The problem: Search the records for the word "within". Copy every line where it appears.

··········

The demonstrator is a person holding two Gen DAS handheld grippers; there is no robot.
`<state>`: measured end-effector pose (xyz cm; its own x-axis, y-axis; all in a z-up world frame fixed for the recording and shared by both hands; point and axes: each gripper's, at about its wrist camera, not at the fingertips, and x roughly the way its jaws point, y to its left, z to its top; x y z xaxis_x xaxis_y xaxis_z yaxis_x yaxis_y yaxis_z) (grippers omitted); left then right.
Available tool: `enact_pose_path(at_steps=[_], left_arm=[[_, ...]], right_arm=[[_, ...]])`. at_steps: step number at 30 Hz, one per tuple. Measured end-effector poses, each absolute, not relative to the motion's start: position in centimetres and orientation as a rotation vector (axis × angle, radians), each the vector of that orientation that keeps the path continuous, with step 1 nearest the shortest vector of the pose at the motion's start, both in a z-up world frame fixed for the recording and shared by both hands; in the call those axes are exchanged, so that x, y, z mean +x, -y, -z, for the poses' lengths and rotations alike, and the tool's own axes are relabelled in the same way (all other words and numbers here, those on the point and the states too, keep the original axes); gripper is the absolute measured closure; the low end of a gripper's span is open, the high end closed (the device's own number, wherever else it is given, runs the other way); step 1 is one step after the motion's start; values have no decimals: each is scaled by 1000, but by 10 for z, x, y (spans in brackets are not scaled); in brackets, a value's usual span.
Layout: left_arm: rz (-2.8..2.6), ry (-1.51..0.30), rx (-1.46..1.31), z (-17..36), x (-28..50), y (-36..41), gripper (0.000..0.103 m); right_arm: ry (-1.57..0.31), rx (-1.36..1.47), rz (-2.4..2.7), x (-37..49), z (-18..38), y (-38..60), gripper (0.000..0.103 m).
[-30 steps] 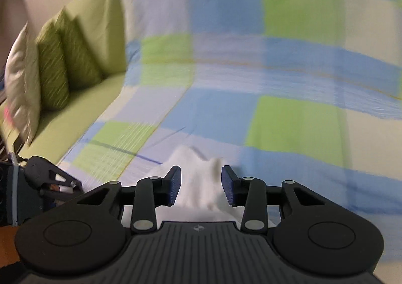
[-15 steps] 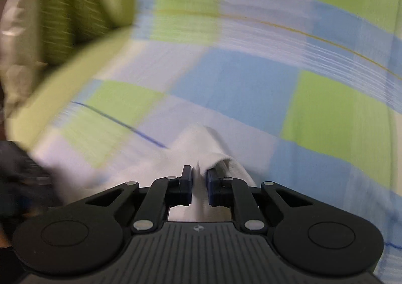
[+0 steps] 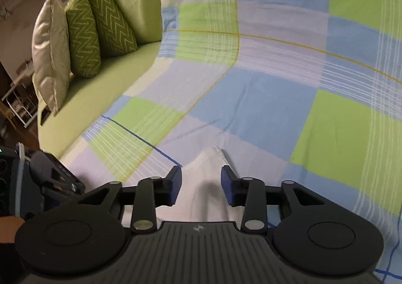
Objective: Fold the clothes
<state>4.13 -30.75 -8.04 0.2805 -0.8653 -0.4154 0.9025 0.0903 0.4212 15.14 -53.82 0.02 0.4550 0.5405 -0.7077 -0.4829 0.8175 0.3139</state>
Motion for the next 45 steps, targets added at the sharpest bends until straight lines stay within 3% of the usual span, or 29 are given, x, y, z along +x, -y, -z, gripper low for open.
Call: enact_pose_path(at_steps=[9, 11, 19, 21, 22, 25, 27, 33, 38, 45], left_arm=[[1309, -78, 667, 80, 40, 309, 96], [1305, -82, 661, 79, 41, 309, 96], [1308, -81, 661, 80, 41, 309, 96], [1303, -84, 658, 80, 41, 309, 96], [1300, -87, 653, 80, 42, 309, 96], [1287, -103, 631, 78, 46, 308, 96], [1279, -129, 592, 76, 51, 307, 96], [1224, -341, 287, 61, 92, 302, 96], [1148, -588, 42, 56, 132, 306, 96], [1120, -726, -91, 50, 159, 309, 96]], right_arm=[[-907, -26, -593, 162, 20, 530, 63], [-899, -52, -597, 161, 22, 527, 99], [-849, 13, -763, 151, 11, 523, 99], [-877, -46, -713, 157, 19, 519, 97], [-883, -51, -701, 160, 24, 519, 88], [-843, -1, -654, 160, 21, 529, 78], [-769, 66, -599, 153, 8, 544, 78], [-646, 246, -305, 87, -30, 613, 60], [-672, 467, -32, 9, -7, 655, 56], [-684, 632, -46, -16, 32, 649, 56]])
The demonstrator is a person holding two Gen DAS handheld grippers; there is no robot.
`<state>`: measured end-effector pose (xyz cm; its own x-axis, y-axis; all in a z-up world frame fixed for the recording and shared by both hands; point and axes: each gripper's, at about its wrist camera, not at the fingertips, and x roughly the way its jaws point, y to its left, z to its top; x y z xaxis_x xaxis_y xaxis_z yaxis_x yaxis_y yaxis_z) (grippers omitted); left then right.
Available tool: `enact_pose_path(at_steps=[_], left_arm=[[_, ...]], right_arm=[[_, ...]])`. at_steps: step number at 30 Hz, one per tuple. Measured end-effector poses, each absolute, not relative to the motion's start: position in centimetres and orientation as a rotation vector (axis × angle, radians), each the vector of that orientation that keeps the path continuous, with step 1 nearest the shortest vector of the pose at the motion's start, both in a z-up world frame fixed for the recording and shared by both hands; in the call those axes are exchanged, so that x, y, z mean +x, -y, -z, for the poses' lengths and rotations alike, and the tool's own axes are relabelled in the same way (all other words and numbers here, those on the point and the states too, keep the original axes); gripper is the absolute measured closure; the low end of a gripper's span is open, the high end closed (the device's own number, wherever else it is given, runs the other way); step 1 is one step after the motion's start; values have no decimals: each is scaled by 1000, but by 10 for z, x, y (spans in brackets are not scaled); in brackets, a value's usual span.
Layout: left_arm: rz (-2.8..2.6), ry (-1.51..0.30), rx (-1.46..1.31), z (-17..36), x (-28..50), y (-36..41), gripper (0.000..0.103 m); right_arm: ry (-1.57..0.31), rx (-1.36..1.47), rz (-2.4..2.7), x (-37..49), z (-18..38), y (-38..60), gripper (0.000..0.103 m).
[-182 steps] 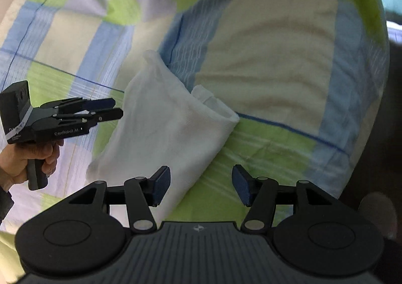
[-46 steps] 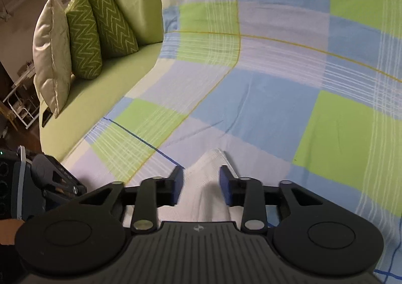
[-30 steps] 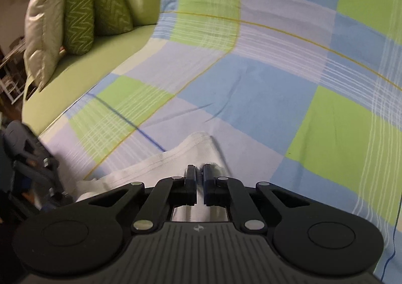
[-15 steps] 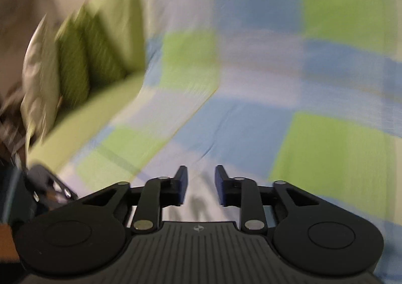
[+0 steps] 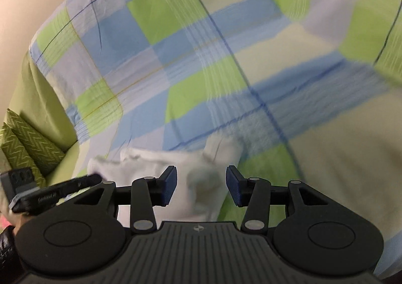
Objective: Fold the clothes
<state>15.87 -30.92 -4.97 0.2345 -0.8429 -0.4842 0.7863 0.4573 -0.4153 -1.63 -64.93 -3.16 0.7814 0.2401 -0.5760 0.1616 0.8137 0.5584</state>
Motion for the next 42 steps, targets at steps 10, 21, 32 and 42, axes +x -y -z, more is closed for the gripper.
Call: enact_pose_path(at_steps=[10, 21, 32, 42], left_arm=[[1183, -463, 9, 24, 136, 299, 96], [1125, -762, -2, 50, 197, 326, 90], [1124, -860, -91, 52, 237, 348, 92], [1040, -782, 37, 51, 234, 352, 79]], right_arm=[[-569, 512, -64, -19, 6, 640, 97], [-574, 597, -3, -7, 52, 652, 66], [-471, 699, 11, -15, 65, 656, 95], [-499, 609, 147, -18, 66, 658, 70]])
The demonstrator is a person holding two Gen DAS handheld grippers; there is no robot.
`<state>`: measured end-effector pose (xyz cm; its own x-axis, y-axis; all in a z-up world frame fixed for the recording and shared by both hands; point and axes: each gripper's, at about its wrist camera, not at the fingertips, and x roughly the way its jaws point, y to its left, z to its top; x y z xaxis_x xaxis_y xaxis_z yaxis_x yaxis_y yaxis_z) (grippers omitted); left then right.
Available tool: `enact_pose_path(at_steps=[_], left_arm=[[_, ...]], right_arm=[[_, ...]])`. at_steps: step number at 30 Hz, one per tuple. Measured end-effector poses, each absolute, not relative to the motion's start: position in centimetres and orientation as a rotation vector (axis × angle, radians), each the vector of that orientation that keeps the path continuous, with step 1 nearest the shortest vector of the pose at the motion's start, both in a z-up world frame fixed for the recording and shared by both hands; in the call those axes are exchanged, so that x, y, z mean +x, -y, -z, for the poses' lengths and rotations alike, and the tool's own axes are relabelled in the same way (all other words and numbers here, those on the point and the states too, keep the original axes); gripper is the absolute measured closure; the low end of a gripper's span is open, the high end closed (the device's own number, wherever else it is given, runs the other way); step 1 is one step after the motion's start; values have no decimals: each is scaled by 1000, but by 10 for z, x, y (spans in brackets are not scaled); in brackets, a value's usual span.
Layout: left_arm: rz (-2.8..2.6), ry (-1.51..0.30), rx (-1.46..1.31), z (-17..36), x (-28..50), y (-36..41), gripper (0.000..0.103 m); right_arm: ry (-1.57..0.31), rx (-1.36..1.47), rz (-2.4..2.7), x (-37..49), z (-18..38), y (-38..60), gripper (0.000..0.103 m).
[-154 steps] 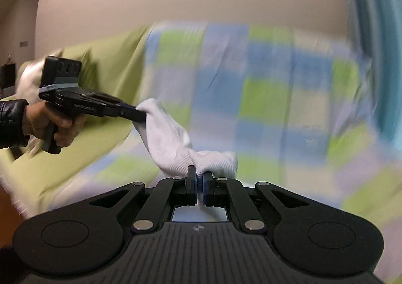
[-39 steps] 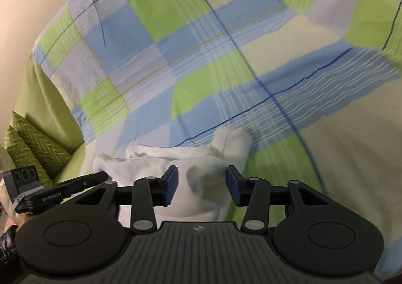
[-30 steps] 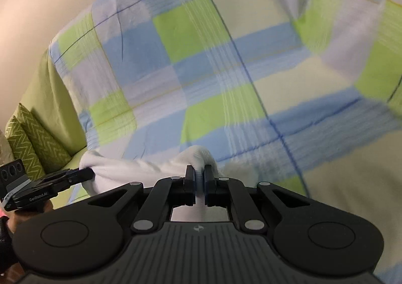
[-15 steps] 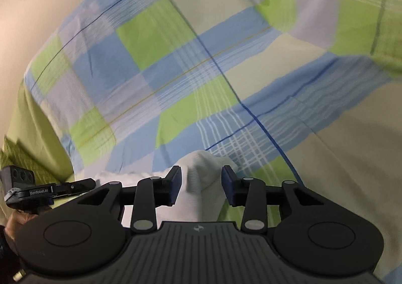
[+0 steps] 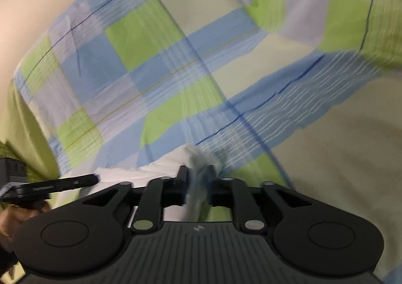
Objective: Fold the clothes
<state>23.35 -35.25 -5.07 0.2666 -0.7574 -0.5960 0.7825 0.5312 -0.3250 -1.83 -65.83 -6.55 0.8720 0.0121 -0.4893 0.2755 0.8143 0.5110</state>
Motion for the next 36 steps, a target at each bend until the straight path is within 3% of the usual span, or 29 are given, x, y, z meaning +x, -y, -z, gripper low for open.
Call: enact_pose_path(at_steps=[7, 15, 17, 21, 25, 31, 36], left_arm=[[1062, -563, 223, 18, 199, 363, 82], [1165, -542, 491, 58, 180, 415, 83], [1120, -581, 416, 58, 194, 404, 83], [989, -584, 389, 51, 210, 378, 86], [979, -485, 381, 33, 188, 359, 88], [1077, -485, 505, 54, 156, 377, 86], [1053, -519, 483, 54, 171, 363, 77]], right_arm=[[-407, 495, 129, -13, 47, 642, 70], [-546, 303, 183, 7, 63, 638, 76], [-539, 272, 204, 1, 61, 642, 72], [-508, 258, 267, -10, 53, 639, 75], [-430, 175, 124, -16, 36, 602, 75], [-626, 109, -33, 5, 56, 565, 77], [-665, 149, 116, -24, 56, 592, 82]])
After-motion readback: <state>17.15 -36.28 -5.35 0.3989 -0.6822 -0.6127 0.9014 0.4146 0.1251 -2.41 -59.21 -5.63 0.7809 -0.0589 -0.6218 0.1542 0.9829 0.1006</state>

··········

Answer space:
Motion for the next 45 steps, targets added at the sharpest bends until straight lines stay within 3% of the usual span, or 29 are given, x, y, z along +x, -y, -z, gripper low for open.
Motion for the next 36 steps, a target at each bend until the straight path is within 3% of the usual span, or 29 are given, x, y, z meaning +x, -y, -z, gripper low for open.

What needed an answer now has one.